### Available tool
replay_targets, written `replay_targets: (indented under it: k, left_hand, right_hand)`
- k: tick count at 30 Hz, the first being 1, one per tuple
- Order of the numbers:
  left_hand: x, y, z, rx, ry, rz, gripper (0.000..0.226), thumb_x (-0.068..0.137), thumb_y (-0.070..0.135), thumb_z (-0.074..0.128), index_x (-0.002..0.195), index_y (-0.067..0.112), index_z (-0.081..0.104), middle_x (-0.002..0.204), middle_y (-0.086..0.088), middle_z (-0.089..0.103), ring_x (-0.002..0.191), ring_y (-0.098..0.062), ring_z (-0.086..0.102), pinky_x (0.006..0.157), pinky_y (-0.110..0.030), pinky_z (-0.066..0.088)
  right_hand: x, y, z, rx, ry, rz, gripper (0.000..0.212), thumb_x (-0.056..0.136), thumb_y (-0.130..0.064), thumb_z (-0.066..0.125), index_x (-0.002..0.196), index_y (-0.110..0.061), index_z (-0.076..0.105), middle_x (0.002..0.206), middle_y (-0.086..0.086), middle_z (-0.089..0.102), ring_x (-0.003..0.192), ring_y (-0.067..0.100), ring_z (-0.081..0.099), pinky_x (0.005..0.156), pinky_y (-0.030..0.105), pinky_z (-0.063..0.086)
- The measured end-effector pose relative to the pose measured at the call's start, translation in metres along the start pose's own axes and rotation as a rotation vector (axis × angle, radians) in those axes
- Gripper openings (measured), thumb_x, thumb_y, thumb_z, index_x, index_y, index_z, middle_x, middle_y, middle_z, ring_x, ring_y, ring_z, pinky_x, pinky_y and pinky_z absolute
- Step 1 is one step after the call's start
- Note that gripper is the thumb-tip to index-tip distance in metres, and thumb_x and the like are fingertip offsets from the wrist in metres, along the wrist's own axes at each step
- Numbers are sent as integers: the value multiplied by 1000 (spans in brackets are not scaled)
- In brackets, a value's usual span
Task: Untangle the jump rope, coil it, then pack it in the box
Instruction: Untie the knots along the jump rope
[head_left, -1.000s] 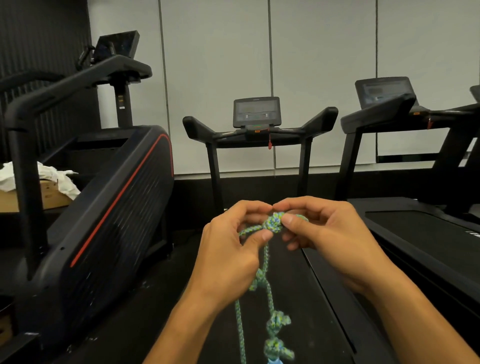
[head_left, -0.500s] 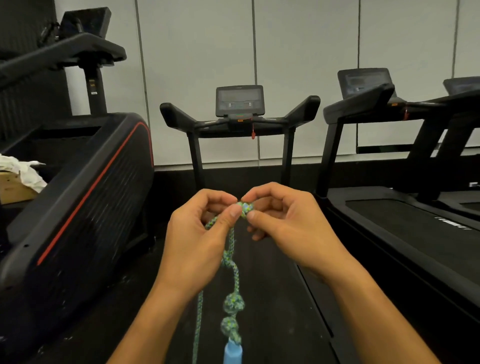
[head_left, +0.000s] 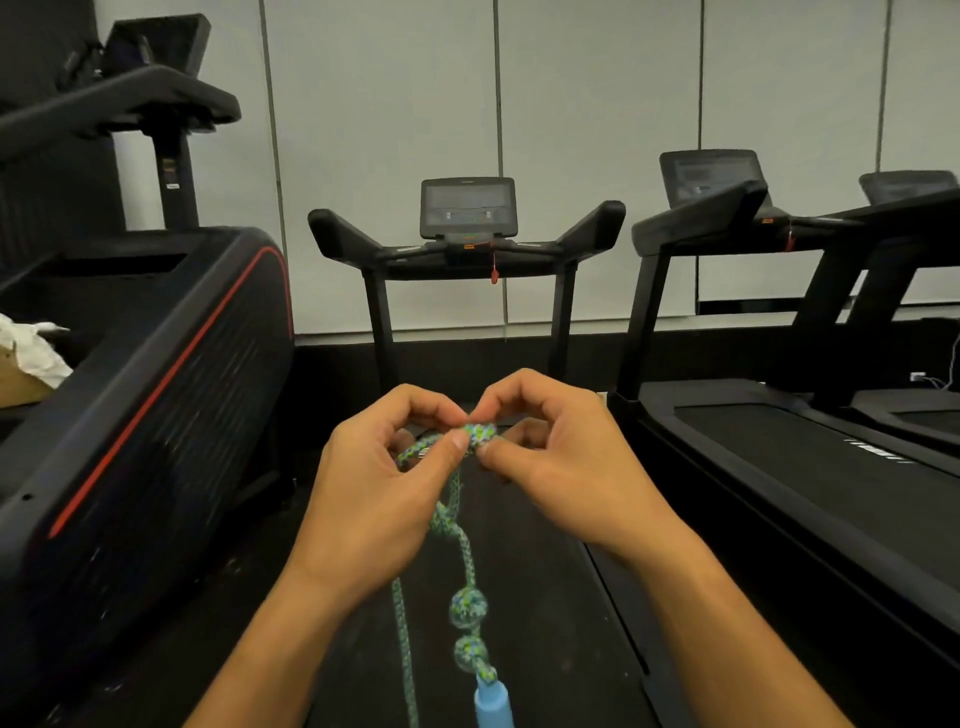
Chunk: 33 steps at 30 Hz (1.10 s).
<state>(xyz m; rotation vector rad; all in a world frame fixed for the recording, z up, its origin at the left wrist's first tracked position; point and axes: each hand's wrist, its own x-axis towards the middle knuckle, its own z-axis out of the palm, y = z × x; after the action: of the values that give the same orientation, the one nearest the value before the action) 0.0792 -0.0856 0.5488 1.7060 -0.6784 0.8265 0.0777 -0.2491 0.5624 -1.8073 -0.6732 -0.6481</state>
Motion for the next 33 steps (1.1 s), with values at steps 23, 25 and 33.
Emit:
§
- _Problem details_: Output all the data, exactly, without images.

- _Task solution_:
### Available tool
replay_targets, written `replay_targets: (indented under it: k, left_hand, right_hand)`
- k: tick count at 30 Hz, the first being 1, one per tuple
- Order of the numbers:
  left_hand: x, y, z, rx, ry, rz, gripper (0.000..0.226), thumb_x (-0.068..0.137), thumb_y (-0.070..0.135), thumb_z (-0.074..0.128), index_x (-0.002..0.195), index_y (-0.067..0.112), index_z (-0.081..0.104), middle_x (-0.002..0.204), middle_y (-0.086..0.088), middle_z (-0.089..0.103), ring_x (-0.002..0.191), ring_y (-0.098..0.062), ring_z (-0.086..0.102), pinky_x (0.006..0.157), pinky_y (-0.110..0.030), pinky_z (-0.066..0.088)
  right_hand: x, y, z, rx, ry, rz, gripper (0.000..0.212), thumb_x (-0.056..0.136), thumb_y (-0.130..0.064), thumb_z (-0.066..0.125), index_x (-0.002..0.196), index_y (-0.110..0.061), index_z (-0.076..0.105), middle_x (0.002..0.206), middle_y (-0.086..0.086), middle_z (-0.089..0.102), ring_x (-0.003..0.192), ring_y (-0.067..0.100), ring_z (-0.081..0.099), pinky_x (0.005..0.156), pinky_y (-0.030..0.105), pinky_z (-0.063..0.086)
- The measured end-effector pose relative to the pose measured at the call's start, translation in metres along the start pose's own axes and rotation as a rotation vector (axis × angle, radians) in those axes
- Gripper openings (measured), thumb_x, thumb_y, thumb_z, index_x, index_y, index_z, middle_x, middle_y, middle_z, ring_x, ring_y, ring_z, pinky_x, pinky_y and pinky_z absolute
- Step 1 is one step after the call's start
- Note that gripper is the thumb-tip to index-tip distance in metres, and thumb_x and the like are fingertip offsets from the wrist in metres, along the wrist's own axes at each step
- Numbers are sent as integers: the value multiplied by 1000 (spans in brackets are not scaled)
- In brackets, a value's usual span
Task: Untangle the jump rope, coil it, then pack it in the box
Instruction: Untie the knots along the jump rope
[head_left, -1.000s] 
[head_left, -0.500s] 
[head_left, +0.000s] 
Chunk: 33 steps at 30 Hz (1.10 s).
<state>(xyz m; rotation vector rad; all in a world frame fixed for the recording, z up, its origin at the left wrist's first tracked position; point and axes: each hand's wrist, its own x-axis towards the middle knuckle, its own z-axis out of the palm, y = z × x; after the action: of the values that give the same orientation, the one nearest the value before the action) 0.0792 -0.0856 0.5488 1.7060 -0.6784 0.8265 0.0777 -0.2491 0.5624 -1.8073 -0.6732 -0.6481</state>
Motion for the next 33 steps (1.1 s), with values at steps 23, 25 and 33.
Emit:

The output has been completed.